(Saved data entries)
_ _ _ _

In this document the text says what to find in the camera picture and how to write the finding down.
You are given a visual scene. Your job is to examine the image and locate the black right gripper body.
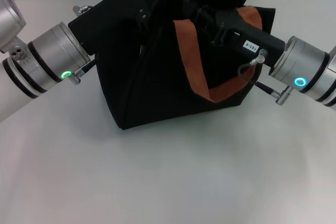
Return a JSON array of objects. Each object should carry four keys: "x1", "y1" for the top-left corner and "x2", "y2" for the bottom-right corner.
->
[{"x1": 214, "y1": 10, "x2": 286, "y2": 68}]

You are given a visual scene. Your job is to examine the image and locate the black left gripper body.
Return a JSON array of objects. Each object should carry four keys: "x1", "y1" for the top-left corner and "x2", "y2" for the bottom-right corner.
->
[{"x1": 68, "y1": 0, "x2": 151, "y2": 55}]

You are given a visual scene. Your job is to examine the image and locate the black food bag orange handles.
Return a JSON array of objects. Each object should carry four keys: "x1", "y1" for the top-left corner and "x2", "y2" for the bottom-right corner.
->
[{"x1": 94, "y1": 0, "x2": 276, "y2": 130}]

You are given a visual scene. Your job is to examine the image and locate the right gripper cable with connector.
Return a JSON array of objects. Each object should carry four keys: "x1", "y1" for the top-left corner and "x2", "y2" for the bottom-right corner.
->
[{"x1": 237, "y1": 49, "x2": 290, "y2": 105}]

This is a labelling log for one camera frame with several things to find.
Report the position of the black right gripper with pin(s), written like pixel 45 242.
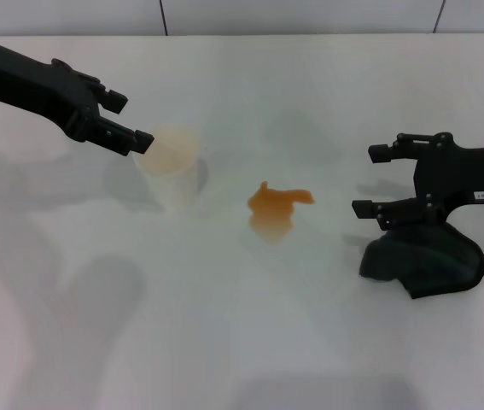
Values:
pixel 463 175

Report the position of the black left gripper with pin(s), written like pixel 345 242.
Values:
pixel 36 89

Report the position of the white paper cup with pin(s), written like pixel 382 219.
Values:
pixel 173 179

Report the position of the dark blue rag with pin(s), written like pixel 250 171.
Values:
pixel 421 265

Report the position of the brown water stain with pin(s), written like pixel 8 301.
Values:
pixel 271 205

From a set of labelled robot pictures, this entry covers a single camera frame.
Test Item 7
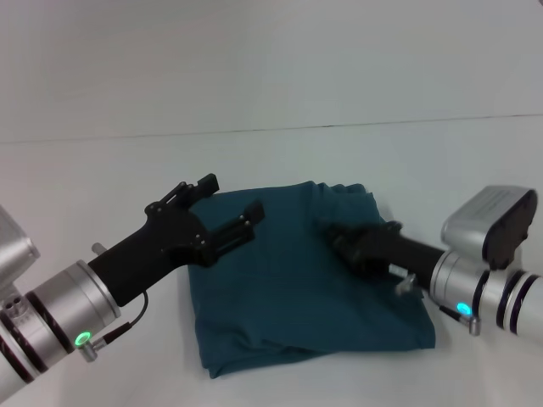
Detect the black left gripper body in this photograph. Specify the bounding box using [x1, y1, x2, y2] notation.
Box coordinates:
[87, 202, 214, 309]

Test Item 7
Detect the teal t-shirt with FREE print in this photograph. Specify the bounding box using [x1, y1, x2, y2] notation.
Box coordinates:
[186, 181, 438, 380]

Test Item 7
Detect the silver connector with black cable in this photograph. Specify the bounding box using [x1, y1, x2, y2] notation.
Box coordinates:
[393, 273, 425, 300]
[74, 290, 148, 365]

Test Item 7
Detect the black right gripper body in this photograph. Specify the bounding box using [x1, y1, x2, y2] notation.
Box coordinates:
[362, 223, 447, 293]

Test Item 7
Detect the silver knurled connector plug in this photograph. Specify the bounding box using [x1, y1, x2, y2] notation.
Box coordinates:
[438, 304, 484, 337]

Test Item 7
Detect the silver black wrist camera box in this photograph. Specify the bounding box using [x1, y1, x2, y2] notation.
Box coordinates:
[440, 185, 539, 271]
[0, 205, 42, 298]

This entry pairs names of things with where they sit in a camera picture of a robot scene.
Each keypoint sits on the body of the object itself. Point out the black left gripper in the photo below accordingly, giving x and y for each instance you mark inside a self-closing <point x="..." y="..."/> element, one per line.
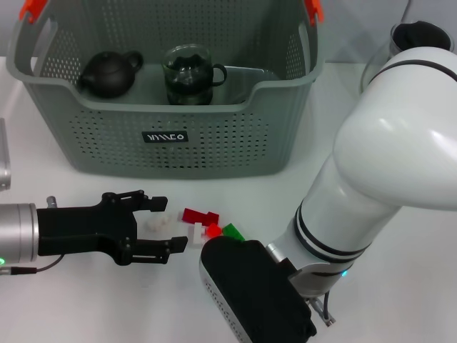
<point x="82" y="228"/>

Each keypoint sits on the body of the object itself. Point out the grey perforated plastic storage bin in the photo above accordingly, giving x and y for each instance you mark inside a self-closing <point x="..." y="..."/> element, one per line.
<point x="214" y="143"/>

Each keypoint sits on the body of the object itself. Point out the white toy brick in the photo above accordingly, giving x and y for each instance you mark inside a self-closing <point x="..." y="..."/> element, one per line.
<point x="195" y="236"/>
<point x="157" y="223"/>

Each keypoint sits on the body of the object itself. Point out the dark red toy brick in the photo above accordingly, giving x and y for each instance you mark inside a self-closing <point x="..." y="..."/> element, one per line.
<point x="193" y="215"/>

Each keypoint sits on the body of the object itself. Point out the small red toy brick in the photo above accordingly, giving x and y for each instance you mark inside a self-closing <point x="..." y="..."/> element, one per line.
<point x="213" y="230"/>

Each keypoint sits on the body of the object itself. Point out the green toy brick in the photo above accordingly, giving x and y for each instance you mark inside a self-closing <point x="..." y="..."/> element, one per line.
<point x="232" y="231"/>

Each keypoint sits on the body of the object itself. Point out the black clay teapot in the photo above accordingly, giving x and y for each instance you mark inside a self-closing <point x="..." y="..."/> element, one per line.
<point x="107" y="75"/>

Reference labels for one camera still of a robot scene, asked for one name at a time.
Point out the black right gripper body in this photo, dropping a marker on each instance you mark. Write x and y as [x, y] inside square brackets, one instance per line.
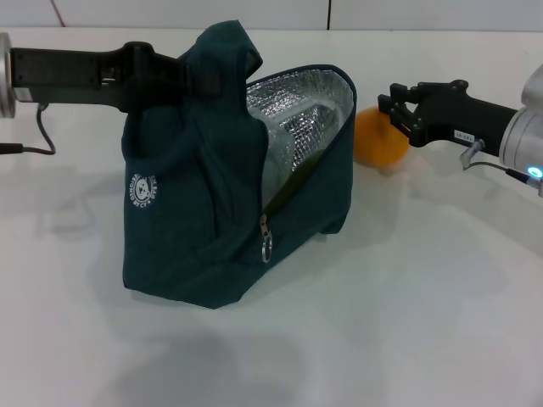
[458, 118]

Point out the green cucumber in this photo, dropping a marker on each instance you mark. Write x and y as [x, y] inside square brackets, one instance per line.
[297, 178]

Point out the clear food container blue lid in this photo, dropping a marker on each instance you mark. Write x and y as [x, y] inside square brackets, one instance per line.
[280, 169]

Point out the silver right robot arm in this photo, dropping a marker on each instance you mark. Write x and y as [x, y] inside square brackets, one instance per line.
[526, 127]

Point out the dark teal insulated lunch bag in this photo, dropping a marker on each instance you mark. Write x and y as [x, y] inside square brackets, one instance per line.
[178, 237]

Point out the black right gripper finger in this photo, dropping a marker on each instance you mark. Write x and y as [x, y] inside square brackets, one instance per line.
[388, 105]
[407, 90]

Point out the orange yellow pear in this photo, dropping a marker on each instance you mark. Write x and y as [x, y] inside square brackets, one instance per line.
[377, 144]

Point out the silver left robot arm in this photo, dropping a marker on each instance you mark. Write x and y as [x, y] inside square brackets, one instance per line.
[5, 76]

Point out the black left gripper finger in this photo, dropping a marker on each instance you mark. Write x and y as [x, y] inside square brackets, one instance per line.
[208, 85]

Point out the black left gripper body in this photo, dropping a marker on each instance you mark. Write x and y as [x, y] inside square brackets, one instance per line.
[76, 76]

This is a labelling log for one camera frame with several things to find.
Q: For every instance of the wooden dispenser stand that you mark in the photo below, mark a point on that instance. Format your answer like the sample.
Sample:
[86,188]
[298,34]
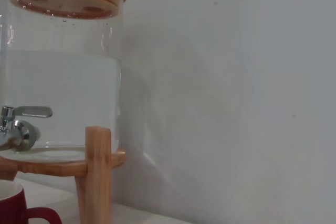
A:
[95,171]

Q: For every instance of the red cup white inside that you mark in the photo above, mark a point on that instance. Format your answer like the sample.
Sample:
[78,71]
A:
[10,205]

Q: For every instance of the chrome faucet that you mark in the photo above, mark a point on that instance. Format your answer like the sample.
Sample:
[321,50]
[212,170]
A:
[18,134]

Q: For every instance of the glass water dispenser jar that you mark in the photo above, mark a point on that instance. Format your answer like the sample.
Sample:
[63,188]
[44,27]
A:
[73,82]

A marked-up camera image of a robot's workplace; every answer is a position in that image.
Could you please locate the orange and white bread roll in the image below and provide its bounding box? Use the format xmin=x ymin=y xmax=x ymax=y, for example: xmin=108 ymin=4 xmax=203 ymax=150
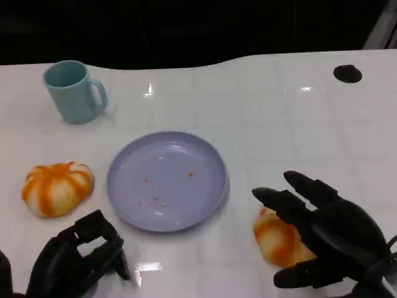
xmin=252 ymin=207 xmax=317 ymax=268
xmin=20 ymin=161 xmax=95 ymax=218

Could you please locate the black round table grommet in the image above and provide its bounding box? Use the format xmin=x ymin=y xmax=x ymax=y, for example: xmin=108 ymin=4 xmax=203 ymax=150
xmin=332 ymin=64 xmax=363 ymax=83

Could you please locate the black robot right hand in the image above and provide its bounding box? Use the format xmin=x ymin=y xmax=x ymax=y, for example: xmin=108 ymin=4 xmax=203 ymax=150
xmin=251 ymin=170 xmax=391 ymax=289

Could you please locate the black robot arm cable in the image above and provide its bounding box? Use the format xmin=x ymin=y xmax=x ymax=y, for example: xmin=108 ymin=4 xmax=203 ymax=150
xmin=362 ymin=234 xmax=397 ymax=298

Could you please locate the pale green mug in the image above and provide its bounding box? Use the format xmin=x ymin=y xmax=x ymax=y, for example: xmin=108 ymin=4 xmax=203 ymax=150
xmin=42 ymin=60 xmax=109 ymax=125

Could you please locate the grey metal frame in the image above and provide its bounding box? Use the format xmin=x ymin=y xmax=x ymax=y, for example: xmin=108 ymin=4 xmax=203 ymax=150
xmin=362 ymin=0 xmax=397 ymax=50

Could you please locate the lilac plate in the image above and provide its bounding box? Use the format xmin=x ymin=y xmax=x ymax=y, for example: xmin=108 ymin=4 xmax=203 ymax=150
xmin=107 ymin=131 xmax=230 ymax=233

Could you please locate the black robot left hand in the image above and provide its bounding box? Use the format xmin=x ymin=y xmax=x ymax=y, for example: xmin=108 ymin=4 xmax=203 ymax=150
xmin=26 ymin=209 xmax=133 ymax=298

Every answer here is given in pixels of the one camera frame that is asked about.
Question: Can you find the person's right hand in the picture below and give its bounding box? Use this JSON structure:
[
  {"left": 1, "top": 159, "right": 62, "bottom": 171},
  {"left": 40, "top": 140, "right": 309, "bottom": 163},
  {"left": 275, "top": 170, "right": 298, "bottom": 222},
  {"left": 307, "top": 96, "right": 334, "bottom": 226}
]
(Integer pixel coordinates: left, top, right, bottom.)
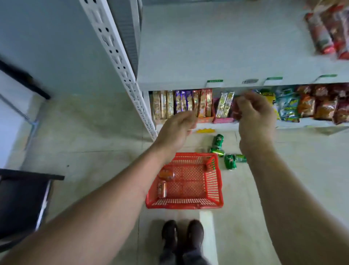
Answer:
[{"left": 234, "top": 91, "right": 277, "bottom": 157}]

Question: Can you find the person's left hand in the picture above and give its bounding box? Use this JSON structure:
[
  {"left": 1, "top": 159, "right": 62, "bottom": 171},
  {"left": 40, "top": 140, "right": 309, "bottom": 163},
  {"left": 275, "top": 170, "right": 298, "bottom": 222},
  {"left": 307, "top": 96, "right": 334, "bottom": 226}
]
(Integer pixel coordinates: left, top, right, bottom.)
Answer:
[{"left": 153, "top": 110, "right": 197, "bottom": 158}]

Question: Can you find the person's left forearm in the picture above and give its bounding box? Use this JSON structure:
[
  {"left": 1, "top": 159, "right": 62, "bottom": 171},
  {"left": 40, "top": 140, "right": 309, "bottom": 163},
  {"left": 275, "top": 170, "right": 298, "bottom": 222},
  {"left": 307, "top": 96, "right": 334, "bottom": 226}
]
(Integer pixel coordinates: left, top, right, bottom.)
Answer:
[{"left": 0, "top": 142, "right": 175, "bottom": 265}]

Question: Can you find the person's right forearm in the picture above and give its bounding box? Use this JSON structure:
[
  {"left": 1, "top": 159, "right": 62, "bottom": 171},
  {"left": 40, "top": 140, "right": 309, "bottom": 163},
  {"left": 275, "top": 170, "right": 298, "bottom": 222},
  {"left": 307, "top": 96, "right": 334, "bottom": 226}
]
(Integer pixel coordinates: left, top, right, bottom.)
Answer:
[{"left": 239, "top": 141, "right": 349, "bottom": 265}]

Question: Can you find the green and white snack packet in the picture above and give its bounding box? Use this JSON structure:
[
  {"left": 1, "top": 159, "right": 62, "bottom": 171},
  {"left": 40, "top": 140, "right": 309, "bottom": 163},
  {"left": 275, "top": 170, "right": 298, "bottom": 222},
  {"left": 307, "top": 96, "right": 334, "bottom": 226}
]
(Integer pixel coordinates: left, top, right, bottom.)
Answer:
[
  {"left": 222, "top": 91, "right": 235, "bottom": 118},
  {"left": 216, "top": 92, "right": 228, "bottom": 118}
]

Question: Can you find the gold biscuit packet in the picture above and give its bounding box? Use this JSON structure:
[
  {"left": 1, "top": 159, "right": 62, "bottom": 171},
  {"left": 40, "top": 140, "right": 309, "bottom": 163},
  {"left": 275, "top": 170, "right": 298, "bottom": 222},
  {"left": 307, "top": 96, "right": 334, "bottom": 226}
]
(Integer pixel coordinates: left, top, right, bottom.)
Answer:
[
  {"left": 167, "top": 90, "right": 175, "bottom": 119},
  {"left": 160, "top": 91, "right": 168, "bottom": 120},
  {"left": 152, "top": 91, "right": 161, "bottom": 121}
]

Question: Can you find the yellow and green snack bag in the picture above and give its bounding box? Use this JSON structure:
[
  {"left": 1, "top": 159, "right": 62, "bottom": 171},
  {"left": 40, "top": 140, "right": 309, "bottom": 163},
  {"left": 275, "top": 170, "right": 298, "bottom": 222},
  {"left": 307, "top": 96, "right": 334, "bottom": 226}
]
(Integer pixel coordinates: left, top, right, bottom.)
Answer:
[{"left": 255, "top": 88, "right": 280, "bottom": 120}]

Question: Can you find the pink display tray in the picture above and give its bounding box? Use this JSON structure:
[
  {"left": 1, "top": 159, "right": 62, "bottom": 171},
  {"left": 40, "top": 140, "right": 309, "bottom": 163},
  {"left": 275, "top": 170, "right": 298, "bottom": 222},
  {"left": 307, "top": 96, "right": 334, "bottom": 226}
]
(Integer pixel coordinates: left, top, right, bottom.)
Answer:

_ _ _ _

# [Aim of the task]
From the entries, copy every line in which the string "written" can be found.

# [Output]
Report the position of the black right gripper with pin(s), written like pixel 45 242.
Report the position of the black left gripper with pin(s), written like pixel 345 242.
Report the position of the white paper cup with pin(s), written like pixel 382 219.
Report the position of the dark blue rag with pin(s), written like pixel 250 171.
Report the position of the brown water stain with pin(s), written like pixel 8 301.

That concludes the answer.